**How to complete this task**
Copy, without any change, the lines from the one that holds "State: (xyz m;" through the final line of the material below.

================

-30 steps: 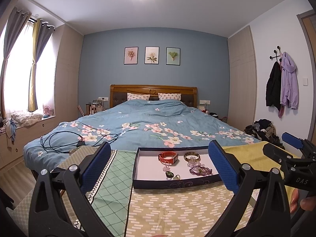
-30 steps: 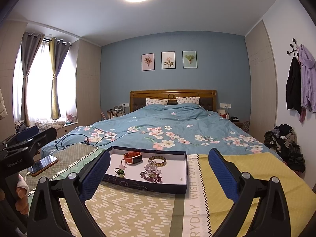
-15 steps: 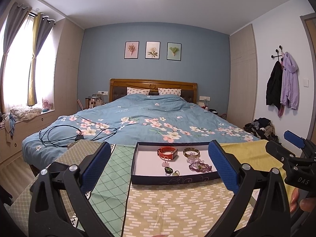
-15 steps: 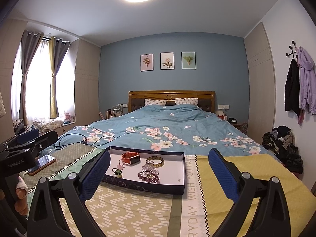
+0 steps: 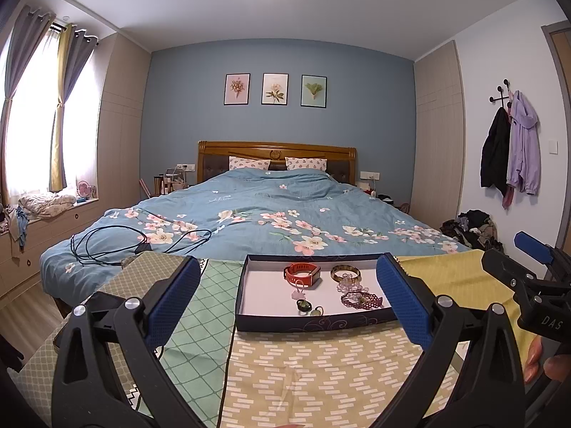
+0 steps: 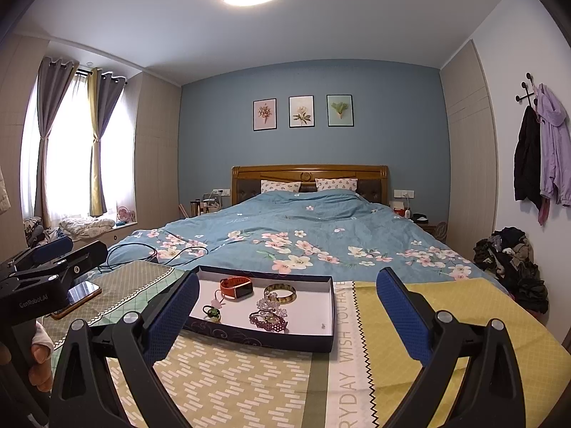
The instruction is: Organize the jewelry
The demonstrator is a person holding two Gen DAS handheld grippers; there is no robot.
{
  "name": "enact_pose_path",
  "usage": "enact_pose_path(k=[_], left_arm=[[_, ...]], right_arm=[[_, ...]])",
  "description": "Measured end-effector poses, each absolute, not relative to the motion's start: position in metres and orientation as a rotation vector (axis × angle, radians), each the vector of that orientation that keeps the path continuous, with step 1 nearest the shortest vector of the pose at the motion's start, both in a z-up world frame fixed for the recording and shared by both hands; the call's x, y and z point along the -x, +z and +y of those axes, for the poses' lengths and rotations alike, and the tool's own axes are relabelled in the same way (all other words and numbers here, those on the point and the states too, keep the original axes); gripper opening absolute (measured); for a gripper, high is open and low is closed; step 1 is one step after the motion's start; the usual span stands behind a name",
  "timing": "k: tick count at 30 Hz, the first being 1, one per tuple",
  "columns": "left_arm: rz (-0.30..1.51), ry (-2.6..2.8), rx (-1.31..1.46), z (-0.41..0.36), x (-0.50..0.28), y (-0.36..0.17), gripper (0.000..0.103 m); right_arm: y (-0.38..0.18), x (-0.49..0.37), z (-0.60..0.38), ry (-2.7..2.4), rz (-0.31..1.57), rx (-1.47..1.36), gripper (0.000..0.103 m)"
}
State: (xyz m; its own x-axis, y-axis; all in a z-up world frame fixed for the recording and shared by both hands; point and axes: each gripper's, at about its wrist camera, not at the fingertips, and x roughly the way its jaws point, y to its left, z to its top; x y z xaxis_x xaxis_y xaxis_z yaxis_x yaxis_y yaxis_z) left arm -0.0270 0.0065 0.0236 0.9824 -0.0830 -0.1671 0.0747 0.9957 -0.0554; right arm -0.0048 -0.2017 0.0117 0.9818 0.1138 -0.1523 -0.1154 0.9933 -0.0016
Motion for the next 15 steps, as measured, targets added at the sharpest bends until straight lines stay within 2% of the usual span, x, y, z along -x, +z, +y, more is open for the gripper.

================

**Answer for the task**
State: (xyz m; its own x-axis, y-axis; all in a z-up world frame fixed for the recording and shared by both hands; point and axes: each gripper's, at about its wrist camera, not at the fingertips, and x roughly the way its jaws point, y to its left, z to its top; x y z xaxis_x xaxis_y xaxis_z yaxis_x yaxis_y yaxis_z) left arm -0.0270 0.0065 0.0236 0.9824 -0.0830 -0.1671 0.0747 0.9957 -0.0554; right arm -0.0048 -0.2017 0.0117 0.9818 0.1138 -0.1523 -0.1154 0.9933 -0.0016
Motion for the next 15 steps, as measured, targets added at the sharpest bends until straight lines stay within 2% of the usual span, x, y, z along -x, +z, +y, more is open for the gripper.

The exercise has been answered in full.